For a focused single-Actor tool setup, use:

https://mcp.apify.com?tools=fetch_cat/steam-reviews-scraper

Use the same JSON keys shown in the input configuration table, such as appIdsOrUrls, maxReviewsPerApp, filter, language, reviewType, purchaseType, and includeAuthor.

Support

If a run fails, returns no data, or a field looks wrong, open an issue from the Actor page.

Please include the Apify run ID or run URL, input JSON, one example public URL, query, or input item, what you expected, and what the dataset returned. Small reproducible inputs make parsing or site-layout issues much faster to fix.

Common questions

Questions and answers reused from the canonical actor README.

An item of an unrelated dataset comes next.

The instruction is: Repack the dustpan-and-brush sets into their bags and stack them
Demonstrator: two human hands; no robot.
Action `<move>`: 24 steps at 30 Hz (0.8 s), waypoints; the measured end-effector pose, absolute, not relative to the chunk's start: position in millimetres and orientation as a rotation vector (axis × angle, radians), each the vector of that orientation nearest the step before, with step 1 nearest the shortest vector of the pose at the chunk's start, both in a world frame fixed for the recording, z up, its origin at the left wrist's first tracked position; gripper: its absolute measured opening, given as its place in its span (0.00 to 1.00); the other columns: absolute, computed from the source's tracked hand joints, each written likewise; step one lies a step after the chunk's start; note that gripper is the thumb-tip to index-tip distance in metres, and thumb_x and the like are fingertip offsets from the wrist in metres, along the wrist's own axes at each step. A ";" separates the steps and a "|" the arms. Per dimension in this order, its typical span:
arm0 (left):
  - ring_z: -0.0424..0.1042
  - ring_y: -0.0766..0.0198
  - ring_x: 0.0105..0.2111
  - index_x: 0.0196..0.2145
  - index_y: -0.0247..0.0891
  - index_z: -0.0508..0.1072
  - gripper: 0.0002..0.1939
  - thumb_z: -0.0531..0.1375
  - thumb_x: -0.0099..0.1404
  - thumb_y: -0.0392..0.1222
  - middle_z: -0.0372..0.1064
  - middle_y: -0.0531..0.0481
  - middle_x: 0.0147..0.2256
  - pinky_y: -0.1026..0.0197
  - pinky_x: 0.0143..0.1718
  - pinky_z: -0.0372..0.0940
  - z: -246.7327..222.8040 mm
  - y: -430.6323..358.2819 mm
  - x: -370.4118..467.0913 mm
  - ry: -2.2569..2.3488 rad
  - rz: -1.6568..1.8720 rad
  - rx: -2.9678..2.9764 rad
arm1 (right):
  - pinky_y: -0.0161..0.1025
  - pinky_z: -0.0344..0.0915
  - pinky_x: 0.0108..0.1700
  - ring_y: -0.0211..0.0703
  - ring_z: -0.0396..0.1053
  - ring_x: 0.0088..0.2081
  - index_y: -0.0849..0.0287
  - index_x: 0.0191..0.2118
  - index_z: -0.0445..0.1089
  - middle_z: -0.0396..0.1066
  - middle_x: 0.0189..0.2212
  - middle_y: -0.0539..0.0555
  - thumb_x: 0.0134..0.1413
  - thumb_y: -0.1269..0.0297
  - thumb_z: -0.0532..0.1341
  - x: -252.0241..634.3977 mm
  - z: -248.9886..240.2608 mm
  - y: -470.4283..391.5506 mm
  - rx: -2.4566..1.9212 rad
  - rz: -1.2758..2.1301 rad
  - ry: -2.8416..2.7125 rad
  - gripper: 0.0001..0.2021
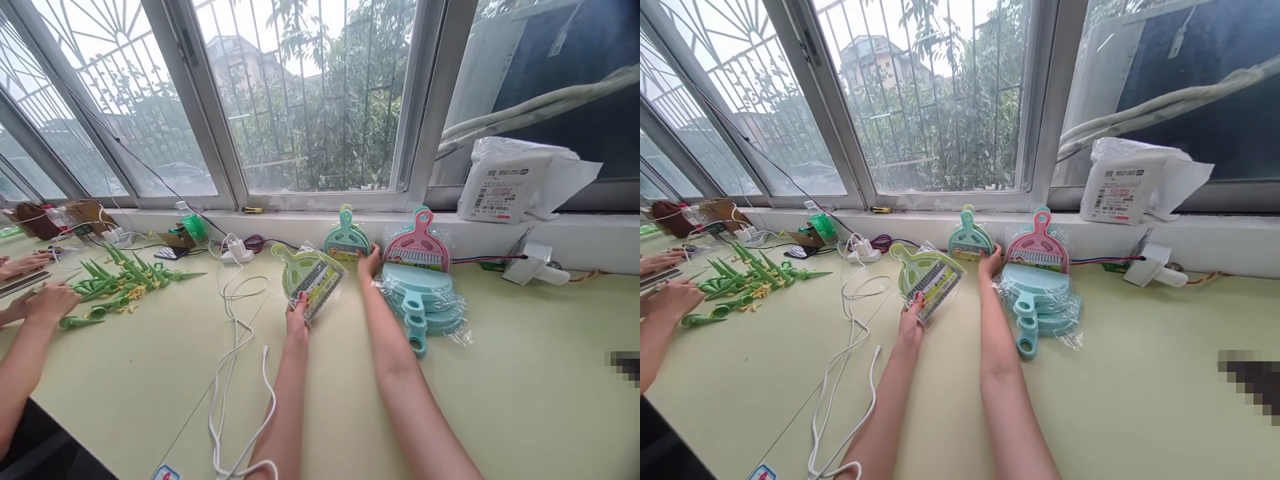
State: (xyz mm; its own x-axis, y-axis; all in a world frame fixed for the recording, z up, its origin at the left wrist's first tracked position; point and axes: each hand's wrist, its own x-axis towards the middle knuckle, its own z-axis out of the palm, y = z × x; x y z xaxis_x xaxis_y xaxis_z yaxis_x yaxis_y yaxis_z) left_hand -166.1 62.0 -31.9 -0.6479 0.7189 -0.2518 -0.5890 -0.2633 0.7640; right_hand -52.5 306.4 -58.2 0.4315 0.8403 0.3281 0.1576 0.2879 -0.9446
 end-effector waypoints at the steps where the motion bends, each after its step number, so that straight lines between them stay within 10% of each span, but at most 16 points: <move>1: 0.75 0.64 0.35 0.35 0.36 0.73 0.05 0.64 0.58 0.33 0.75 0.49 0.33 0.58 0.48 0.68 -33.4 63.1 -166.9 1.122 1.991 0.185 | 0.55 0.60 0.52 0.58 0.69 0.48 0.63 0.48 0.62 0.70 0.47 0.69 0.44 0.63 0.60 -53.6 -57.3 309.3 -1.239 0.584 -1.040 0.23; 13: 0.75 0.62 0.40 0.38 0.38 0.73 0.11 0.66 0.56 0.37 0.75 0.48 0.38 0.57 0.49 0.67 -36.6 64.5 -165.5 1.166 1.969 0.263 | 0.51 0.52 0.59 0.57 0.58 0.57 0.69 0.55 0.59 0.63 0.52 0.69 0.47 0.65 0.63 -60.3 -60.2 315.8 -1.370 0.406 -1.160 0.28; 24: 0.76 0.61 0.40 0.37 0.35 0.72 0.06 0.62 0.60 0.32 0.76 0.48 0.35 0.55 0.48 0.69 -37.3 73.5 -172.5 1.023 2.052 0.168 | 0.59 0.41 0.65 0.49 0.30 0.69 0.64 0.67 0.20 0.30 0.68 0.67 0.53 0.75 0.47 -71.6 -47.7 224.6 -1.164 0.247 -1.420 0.41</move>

Can this scrape reviews for any Steam game?

It works with public Steam app IDs and store URLs where Steam exposes public reviews.

Can I collect negative reviews only?

Yes. Set reviewType to the negative option in the input UI or API.

Can I export to CSV or Excel?

Yes. Apify datasets can be downloaded as CSV, JSON, Excel, XML, RSS, HTML, or accessed through the API.